● What the task asks
This exercise calls for an exact copy of the data below.

● Recorded information
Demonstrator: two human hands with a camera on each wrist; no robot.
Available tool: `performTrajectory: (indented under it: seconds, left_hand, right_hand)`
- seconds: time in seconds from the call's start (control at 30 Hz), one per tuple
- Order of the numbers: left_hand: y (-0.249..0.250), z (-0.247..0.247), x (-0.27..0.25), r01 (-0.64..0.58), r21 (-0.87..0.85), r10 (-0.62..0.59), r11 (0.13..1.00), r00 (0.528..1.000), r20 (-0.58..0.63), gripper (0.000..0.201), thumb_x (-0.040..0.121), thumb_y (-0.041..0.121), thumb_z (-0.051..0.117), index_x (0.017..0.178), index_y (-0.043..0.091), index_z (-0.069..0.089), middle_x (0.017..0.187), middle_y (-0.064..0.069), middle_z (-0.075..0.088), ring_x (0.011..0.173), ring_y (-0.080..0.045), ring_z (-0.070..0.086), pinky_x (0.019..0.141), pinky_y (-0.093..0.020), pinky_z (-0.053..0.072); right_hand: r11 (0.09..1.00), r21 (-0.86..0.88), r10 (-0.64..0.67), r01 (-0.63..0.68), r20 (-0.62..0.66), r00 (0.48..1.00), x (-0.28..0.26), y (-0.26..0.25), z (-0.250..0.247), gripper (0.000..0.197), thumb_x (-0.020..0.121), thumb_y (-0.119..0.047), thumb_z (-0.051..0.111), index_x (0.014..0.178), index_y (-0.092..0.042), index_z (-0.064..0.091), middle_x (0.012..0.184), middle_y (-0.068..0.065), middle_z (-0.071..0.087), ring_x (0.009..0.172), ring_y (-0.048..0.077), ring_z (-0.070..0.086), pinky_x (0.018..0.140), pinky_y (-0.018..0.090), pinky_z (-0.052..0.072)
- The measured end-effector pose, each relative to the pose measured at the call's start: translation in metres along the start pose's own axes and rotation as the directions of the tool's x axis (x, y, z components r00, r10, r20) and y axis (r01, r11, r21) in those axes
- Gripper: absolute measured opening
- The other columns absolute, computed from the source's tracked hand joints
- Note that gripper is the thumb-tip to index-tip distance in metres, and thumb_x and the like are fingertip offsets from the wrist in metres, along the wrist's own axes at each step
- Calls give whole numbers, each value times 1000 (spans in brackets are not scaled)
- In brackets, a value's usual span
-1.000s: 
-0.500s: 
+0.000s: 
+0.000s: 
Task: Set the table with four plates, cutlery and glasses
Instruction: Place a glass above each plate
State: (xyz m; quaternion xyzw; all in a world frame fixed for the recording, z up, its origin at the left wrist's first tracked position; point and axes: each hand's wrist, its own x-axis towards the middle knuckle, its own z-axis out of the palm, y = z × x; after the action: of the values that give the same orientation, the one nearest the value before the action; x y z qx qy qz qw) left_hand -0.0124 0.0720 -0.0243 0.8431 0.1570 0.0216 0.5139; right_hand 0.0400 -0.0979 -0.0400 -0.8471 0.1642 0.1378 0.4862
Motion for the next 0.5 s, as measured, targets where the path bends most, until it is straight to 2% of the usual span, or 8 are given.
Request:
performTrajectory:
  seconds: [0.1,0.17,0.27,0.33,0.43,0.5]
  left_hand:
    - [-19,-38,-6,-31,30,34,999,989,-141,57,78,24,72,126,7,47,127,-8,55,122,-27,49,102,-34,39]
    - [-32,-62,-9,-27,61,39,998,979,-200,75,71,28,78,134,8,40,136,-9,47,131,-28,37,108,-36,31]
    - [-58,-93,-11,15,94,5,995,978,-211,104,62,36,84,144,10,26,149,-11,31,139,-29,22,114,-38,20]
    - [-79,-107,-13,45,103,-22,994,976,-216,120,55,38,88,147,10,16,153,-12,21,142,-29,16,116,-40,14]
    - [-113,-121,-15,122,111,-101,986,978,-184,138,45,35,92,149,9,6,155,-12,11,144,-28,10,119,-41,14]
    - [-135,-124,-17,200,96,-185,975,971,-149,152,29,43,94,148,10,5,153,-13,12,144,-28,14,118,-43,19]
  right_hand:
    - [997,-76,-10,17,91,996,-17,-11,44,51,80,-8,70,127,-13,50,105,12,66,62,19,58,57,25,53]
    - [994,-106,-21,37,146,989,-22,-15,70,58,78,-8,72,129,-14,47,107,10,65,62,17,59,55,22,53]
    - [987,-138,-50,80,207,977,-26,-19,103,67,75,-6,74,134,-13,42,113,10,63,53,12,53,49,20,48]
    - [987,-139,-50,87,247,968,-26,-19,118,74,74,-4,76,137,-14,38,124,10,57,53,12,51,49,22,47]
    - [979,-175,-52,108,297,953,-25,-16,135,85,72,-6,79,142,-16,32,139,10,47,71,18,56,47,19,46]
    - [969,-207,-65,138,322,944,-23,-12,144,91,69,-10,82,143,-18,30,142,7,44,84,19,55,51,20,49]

● The answer
Demonstrator: two human hands with a camera on each wrist; no robot.
Available tool: `performTrajectory: (indented under it: seconds, left_hand, right_hand)`
- seconds: time in seconds from the call's start (control at 30 Hz), one per tuple
- Order of the numbers: left_hand: y (-0.249..0.250), z (-0.247..0.247), x (-0.27..0.25), r01 (-0.64..0.58), r21 (-0.87..0.85), r10 (-0.62..0.59), r11 (0.13..1.00), r00 (0.528..1.000), r20 (-0.58..0.63), gripper (0.000..0.201), thumb_x (-0.040..0.121), thumb_y (-0.041..0.121), thumb_z (-0.051..0.117), index_x (0.017..0.178), index_y (-0.043..0.091), index_z (-0.069..0.089), middle_x (0.017..0.187), middle_y (-0.064..0.069), middle_z (-0.075..0.088), ring_x (0.011..0.173), ring_y (-0.080..0.045), ring_z (-0.070..0.086), pinky_x (0.019..0.141), pinky_y (-0.093..0.020), pinky_z (-0.053..0.072); right_hand: r11 (0.09..1.00), r21 (-0.86..0.88), r10 (-0.64..0.67), r01 (-0.63..0.68), r20 (-0.62..0.66), r00 (0.48..1.00), x (-0.28..0.26), y (-0.26..0.25), z (-0.250..0.247), gripper (0.000..0.197), thumb_x (-0.020..0.121), thumb_y (-0.119..0.047), thumb_z (-0.051..0.111), index_x (0.014..0.178), index_y (-0.092..0.042), index_z (-0.064..0.091), middle_x (0.012..0.184), middle_y (-0.068..0.065), middle_z (-0.071..0.087), ring_x (0.009..0.172), ring_y (-0.048..0.077), ring_z (-0.070..0.086), pinky_x (0.018..0.140), pinky_y (-0.018..0.090), pinky_z (-0.052..0.072)
- The measured end-effector pose, each relative to the pose measured at the call's start: translation in metres along the start pose's own axes and rotation as the directions of the tool's x axis (x, y, z components r00, r10, r20) and y axis (r01, r11, r21) in those axes
- Gripper: absolute measured opening
- The other columns absolute, computed from the source's tracked hand joints
- Note that gripper is the thumb-tip to index-tip distance in metres, and thumb_x and the like are fingertip offsets from the wrist in metres, along the wrist's own axes at each step
- Calls give whole numbers, each value times 1000 (spans in brackets are not scaled)
- In brackets, a value's usual span
-1.000s: 
-0.500s: 
+0.000s: 
+0.000s: 
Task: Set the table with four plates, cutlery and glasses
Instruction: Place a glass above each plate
State: (xyz m; quaternion xyzw; all in a world frame fixed for the recording, z up, its origin at the left wrist's first tracked position; point and axes: each hand's wrist, its own x-axis towards the middle knuckle, its own z-axis out of the palm, y = z × x; after the action: of the values that give the same orientation, the one nearest the value before the action; x y z qx qy qz qw) left_hand -0.0124 0.0720 -0.0243 0.8431 0.1570 0.0216 0.5139; right_hand 0.0400 -0.0979 -0.0400 -0.8471 0.1642 0.1378 0.4862
Motion for the next 0.5 s, as measured, targets where the path bends most, until it is straight to 2% of the usual span, or 8 are given.
Request:
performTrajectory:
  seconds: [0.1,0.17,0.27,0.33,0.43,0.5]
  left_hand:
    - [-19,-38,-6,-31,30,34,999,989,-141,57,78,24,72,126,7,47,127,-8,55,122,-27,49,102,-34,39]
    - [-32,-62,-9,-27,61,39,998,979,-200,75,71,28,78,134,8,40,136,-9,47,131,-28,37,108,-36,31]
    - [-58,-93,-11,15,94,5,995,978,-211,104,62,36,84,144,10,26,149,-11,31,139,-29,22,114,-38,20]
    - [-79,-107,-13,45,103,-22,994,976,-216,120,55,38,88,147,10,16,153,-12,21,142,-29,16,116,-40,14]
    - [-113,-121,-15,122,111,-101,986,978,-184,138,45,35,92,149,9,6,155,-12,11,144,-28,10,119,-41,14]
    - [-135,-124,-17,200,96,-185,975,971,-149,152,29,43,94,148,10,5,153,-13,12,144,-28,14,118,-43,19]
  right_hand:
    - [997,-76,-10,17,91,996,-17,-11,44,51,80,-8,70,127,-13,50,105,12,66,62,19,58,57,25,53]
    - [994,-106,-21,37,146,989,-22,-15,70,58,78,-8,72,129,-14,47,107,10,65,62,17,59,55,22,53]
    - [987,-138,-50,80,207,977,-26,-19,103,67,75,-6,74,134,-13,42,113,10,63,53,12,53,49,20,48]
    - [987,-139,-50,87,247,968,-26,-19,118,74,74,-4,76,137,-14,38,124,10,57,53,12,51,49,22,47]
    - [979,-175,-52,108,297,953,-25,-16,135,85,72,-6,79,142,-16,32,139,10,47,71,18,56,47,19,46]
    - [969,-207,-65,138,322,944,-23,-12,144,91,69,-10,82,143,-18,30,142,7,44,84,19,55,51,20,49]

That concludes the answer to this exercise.